#### WHAT TO DO:
Beginning with the line that contains "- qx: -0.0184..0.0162" in the material below, print each line exactly until the line that contains "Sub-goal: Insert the" has been printed, then stop.

::::::

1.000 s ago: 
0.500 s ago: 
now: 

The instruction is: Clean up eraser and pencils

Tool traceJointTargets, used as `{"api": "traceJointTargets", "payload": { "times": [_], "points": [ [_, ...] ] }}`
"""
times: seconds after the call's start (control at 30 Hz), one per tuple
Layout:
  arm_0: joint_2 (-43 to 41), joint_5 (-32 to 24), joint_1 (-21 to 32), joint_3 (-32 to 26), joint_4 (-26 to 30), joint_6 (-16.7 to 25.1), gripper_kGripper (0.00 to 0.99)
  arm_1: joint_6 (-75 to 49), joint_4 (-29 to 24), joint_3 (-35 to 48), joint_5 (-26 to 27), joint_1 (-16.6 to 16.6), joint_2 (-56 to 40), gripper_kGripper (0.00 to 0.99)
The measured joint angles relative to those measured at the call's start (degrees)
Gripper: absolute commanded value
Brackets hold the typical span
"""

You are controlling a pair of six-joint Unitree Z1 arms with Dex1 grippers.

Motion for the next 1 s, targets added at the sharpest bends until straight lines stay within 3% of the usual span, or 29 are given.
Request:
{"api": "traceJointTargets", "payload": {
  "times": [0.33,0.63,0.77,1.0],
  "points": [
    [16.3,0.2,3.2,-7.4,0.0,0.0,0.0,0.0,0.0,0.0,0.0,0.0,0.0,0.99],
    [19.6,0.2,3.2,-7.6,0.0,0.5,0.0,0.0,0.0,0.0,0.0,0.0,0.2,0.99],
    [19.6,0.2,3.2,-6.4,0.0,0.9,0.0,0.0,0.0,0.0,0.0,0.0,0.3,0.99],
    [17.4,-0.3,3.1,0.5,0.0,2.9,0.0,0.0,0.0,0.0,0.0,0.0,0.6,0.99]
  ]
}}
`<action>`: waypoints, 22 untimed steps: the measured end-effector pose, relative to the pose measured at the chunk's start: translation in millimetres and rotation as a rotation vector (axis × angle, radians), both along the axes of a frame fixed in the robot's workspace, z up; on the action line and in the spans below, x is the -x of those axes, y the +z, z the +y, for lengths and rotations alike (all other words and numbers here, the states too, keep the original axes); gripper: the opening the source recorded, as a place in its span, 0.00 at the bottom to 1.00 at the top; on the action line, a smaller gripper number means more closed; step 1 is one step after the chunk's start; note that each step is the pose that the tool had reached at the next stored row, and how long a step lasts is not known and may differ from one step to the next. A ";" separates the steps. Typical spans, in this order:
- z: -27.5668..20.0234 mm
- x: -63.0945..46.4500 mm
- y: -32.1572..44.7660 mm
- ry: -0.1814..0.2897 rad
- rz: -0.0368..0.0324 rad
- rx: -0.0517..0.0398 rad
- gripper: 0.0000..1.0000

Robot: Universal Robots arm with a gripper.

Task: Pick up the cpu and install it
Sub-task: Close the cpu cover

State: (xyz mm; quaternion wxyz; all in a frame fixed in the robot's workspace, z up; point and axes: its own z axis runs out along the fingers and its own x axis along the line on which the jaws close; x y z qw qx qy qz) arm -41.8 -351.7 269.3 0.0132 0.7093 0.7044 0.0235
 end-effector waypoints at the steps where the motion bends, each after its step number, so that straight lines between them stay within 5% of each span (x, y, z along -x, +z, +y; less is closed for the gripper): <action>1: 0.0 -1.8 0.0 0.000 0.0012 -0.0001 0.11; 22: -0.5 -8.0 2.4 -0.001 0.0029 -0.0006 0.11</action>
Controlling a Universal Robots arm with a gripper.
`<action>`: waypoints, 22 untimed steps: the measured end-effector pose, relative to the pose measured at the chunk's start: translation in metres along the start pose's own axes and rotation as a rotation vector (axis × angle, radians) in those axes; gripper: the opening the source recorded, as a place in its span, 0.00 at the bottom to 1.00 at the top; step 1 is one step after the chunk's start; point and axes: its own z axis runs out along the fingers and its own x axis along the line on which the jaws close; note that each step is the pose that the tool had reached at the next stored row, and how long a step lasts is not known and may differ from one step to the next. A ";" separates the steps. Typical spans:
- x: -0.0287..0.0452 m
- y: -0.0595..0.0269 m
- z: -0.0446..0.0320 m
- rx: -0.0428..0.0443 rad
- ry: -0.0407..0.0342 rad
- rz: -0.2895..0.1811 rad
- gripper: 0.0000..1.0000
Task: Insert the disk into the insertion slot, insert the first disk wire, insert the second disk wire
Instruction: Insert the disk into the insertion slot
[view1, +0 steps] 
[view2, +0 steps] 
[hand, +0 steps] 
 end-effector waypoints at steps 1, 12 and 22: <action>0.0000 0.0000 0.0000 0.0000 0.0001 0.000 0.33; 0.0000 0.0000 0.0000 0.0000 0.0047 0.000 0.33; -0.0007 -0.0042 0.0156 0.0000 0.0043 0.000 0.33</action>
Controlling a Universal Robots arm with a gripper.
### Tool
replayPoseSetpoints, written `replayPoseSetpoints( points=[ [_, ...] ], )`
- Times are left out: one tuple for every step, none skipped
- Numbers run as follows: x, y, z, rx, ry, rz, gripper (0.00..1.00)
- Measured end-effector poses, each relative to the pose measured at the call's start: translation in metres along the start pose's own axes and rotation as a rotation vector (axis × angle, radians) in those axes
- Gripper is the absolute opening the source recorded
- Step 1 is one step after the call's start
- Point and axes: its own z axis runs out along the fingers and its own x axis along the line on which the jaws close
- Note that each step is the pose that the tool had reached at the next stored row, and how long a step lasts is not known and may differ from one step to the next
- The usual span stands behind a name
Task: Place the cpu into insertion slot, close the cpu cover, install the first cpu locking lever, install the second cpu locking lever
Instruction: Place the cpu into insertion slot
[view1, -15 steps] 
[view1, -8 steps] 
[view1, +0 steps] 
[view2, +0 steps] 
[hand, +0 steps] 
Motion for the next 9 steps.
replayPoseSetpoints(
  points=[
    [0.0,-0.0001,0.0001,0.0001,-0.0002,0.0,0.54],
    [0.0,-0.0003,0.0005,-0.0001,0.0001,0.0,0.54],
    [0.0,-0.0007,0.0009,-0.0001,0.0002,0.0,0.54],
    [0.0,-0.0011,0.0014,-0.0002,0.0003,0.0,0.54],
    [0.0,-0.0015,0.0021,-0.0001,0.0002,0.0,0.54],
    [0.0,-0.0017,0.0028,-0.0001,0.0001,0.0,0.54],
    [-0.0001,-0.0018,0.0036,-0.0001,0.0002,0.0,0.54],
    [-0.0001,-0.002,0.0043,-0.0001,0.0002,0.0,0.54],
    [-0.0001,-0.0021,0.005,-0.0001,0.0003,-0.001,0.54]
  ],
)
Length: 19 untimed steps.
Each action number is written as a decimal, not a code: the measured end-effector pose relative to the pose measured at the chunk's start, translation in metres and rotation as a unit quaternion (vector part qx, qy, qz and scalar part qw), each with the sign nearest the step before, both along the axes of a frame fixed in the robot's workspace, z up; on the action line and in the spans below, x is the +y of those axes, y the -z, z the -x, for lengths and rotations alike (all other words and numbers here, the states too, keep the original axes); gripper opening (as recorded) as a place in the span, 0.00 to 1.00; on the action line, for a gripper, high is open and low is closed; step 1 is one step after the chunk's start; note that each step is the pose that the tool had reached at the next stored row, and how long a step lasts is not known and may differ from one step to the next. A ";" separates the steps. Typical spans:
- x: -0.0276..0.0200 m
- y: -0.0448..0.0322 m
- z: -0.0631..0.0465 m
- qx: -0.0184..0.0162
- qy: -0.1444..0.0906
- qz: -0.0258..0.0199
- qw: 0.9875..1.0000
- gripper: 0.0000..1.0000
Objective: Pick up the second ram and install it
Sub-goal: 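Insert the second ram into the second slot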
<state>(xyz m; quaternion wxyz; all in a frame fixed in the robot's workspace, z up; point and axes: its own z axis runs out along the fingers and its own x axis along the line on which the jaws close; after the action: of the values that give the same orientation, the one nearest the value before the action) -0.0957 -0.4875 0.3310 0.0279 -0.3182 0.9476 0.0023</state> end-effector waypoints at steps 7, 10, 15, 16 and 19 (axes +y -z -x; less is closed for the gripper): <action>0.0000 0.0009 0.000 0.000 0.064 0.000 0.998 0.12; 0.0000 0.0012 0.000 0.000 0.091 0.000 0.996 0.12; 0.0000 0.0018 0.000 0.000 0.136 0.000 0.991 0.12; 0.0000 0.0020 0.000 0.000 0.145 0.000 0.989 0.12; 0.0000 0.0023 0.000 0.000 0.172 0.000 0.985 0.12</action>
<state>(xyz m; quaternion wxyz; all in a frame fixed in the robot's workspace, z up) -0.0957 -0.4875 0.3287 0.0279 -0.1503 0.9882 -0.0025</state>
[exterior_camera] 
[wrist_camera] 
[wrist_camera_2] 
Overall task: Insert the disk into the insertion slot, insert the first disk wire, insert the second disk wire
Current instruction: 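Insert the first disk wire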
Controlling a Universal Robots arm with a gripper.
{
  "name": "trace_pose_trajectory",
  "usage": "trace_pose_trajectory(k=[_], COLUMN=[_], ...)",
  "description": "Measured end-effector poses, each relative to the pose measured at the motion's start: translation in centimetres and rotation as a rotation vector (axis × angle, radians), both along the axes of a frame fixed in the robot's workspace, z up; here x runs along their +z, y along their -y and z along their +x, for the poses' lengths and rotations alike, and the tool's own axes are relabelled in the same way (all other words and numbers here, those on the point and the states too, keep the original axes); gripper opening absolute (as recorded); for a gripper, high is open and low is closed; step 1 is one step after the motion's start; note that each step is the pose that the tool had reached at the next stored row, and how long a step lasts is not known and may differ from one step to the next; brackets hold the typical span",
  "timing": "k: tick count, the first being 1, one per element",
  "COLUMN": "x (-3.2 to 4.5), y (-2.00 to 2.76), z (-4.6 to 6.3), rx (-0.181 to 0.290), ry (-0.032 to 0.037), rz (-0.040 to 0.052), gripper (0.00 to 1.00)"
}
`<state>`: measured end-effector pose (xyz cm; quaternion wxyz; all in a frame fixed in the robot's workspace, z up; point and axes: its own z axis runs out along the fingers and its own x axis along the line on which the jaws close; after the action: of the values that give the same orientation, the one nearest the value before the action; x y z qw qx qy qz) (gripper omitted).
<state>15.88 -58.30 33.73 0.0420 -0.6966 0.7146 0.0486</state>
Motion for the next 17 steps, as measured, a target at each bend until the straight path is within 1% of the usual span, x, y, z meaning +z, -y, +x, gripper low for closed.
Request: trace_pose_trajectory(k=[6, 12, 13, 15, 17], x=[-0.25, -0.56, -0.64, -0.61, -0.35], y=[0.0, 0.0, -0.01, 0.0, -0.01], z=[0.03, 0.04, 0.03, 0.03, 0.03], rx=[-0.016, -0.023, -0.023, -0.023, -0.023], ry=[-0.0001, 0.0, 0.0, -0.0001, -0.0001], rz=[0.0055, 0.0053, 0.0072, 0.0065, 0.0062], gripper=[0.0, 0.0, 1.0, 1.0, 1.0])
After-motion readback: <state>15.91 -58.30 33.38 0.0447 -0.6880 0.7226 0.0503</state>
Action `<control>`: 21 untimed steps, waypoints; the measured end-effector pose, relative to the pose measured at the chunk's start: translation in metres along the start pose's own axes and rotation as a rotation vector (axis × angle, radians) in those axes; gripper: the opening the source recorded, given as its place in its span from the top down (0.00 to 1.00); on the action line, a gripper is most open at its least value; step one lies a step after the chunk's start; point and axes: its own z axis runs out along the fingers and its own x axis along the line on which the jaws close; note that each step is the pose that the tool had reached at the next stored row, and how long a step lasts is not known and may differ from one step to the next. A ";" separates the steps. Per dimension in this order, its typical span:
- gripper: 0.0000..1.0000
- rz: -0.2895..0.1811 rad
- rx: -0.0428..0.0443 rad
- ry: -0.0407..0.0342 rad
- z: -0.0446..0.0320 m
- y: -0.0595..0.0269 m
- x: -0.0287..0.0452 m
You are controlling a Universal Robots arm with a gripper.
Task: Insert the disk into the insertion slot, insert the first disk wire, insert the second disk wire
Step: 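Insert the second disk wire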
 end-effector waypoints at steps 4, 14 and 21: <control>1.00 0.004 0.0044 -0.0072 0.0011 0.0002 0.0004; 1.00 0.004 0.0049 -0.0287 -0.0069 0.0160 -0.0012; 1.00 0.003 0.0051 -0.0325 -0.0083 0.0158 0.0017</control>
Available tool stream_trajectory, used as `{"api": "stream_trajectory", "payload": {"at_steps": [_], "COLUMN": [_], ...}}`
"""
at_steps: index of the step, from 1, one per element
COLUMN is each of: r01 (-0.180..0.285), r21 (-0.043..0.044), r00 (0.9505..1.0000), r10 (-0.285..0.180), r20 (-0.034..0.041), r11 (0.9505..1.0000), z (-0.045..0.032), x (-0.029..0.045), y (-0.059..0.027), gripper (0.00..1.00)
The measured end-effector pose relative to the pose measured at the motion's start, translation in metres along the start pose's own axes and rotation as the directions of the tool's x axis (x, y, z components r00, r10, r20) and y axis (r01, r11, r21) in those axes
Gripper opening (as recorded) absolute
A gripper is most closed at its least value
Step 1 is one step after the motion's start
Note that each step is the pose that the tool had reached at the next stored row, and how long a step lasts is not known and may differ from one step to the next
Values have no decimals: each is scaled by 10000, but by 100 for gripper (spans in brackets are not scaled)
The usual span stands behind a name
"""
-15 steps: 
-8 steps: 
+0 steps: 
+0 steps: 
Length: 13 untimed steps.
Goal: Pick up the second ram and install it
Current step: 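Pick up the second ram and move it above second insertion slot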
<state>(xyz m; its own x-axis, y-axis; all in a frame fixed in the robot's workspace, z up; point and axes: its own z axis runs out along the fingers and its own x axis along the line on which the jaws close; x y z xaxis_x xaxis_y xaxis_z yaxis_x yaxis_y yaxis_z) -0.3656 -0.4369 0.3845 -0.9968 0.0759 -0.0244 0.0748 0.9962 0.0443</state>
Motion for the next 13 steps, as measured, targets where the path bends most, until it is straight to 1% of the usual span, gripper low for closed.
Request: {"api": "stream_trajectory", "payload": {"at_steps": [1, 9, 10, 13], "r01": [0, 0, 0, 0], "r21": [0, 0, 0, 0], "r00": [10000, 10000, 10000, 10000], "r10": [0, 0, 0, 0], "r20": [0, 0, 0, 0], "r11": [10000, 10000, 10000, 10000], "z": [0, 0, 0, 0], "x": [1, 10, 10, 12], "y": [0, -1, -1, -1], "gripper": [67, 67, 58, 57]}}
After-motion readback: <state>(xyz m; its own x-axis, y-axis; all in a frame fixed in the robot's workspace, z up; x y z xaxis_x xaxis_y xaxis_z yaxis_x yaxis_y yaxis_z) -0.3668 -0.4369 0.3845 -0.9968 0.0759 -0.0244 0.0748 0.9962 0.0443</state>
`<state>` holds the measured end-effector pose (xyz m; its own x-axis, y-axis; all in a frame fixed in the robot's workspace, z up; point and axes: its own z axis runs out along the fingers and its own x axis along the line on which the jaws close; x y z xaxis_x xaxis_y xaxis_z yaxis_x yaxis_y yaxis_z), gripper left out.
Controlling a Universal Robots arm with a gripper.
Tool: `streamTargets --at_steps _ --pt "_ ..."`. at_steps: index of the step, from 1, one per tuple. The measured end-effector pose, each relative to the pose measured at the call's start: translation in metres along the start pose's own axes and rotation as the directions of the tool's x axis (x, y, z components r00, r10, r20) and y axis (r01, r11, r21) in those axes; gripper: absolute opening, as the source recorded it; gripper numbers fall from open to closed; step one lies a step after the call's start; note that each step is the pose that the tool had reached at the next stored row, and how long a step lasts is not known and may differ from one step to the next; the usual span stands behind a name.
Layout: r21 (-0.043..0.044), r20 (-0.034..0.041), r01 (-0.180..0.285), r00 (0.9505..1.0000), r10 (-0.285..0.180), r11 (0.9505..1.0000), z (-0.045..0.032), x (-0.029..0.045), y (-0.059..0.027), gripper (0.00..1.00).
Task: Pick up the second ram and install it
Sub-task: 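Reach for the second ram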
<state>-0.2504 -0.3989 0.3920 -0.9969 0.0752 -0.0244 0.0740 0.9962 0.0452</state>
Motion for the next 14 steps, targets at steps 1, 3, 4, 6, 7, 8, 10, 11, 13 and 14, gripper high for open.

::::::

#### EXERCISE RESPONSE:
- qx: -0.0184..0.0162
- qy: -0.1444..0.0906
- qz: -0.0258..0.0199
- qw: 0.9875..1.0000
- gripper: 0.0000..1.0000
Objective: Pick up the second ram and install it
Sub-goal: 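Insert the second ram into the second slot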

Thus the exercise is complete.